- Relator(a)
- Ministro Rogerio Schietti Cruz
- Órgão julgador
- Sexta Turma
- Data do julgamento
- 02/06/2020
- Data de publicação
- 10/06/2020
STJ – Acórdão, Rel. Ministro Rogerio Schietti Cruz, Sexta Turma, j. 02/06/2020, p. 10/06/2020
AGRAVO REGIMENTAL NO RECURSO ESPECIAL. PRINCÍPIO DA COLEGIALIDADE. INEXISTÊNCIA DE OFENSA. INTELIGÊNCIA DOS ARTS. 932 DO CPC E 34 DO RISTJ E DA SÚMULA N. 568 DO STJ. FURTO QUALIFICADO E AUMENTO DA PENA EM RAZÃO DO REPOUSO NOTURNO. POSSIBILIDADE. SUBSTITUIÇÃO DA PENA RECLUSIVA POR RESTRITIVA DE DIREITOS. MAUS ANTECEDENTES. DESCABIMENTO. EXECUÇÃO IMEDIATA DA PENA. IMPOSSIBILIDADE. AGRAVO REGIMENTAL PROVIDO EM PARTE. 1. Não há falar em ofensa ao princípio da colegialidade quando a decisão monocrática é proferida em obediência aos arts. 932 do Código de Processo Civil e 34, XVIII e XX, do Regimento Interno do Superior Tribunal de Justiça e ao enunciado contido no verbete sumular n. 568 desta Corte Superior, que franqueiam ao relator a possibilidade de não conhecer de recurso caso manifestamente inadmissível, procedente ou improcedente. 2. É possível a incidência da causa de aumento referente ao repouso noturno tanto no crime de furto simples como na sua modalidade qualificada.

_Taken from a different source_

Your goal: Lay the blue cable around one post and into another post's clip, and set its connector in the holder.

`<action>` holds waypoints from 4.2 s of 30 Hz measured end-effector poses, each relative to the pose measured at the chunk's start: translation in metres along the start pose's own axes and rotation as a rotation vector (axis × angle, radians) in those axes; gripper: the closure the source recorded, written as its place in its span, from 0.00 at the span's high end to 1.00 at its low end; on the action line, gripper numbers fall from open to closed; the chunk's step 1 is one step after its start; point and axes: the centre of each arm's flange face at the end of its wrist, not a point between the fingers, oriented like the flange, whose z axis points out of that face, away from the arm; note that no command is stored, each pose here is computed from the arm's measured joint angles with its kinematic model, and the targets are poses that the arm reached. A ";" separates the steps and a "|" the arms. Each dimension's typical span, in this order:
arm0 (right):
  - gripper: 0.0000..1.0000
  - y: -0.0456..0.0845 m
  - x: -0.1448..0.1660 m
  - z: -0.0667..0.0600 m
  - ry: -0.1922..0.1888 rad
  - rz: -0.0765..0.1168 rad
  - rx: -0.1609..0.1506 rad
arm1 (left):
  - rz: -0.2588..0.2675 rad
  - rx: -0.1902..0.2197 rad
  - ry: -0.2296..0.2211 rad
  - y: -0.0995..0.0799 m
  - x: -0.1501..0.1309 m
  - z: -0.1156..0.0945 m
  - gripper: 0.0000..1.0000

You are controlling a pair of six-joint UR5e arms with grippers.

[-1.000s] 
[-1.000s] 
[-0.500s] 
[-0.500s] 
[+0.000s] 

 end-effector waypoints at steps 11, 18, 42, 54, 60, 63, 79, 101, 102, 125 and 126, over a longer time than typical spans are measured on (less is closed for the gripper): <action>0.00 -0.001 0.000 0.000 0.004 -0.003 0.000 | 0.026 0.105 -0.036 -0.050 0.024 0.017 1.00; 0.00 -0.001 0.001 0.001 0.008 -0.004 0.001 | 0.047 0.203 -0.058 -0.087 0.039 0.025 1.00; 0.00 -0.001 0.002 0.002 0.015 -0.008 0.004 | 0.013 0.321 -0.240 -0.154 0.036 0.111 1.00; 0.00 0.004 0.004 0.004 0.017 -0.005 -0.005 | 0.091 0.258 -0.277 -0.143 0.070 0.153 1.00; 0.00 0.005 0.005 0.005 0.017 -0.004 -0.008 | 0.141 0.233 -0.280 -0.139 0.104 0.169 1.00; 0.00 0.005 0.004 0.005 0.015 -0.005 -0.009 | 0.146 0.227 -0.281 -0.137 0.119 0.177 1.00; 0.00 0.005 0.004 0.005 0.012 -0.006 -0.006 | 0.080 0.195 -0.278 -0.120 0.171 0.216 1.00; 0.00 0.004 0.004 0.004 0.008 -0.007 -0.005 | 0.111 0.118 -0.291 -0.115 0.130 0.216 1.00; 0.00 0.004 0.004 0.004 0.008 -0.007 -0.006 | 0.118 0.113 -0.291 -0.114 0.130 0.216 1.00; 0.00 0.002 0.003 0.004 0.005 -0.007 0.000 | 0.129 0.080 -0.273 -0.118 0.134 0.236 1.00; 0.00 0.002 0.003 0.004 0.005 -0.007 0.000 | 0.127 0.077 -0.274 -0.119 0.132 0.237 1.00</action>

Precedentes. 3. É incabível a substituição da pena privativa de liberdade por restritivas de direito diante da presença de circunstância judicial desfavorável ao réu. 4. Em recente julgamento, o Supremo Tribunal Federal, nas ADCs n. 43, 44 e 54, decidiu que é constitucional a regra do Código de Processo Penal que prevê o esgotamento de todas as possibilidades de recurso para o início do cumprimento da pena. Assim, não se pode mais executar antecipadamente a reprimenda imposta em condenação penal, confirmada pelo Tribunal, nas hipóteses em que o acusado respondeu em liberdade ao processo 5. Agravo regimental provido em parte, para afastar a execução provisória da pena. (AgRg no AREsp n. 1.373.881/DF, relator Ministro Rogerio Schietti Cruz, Sexta Turma, julgado em 2/6/2020, DJe de 10/6/2020.)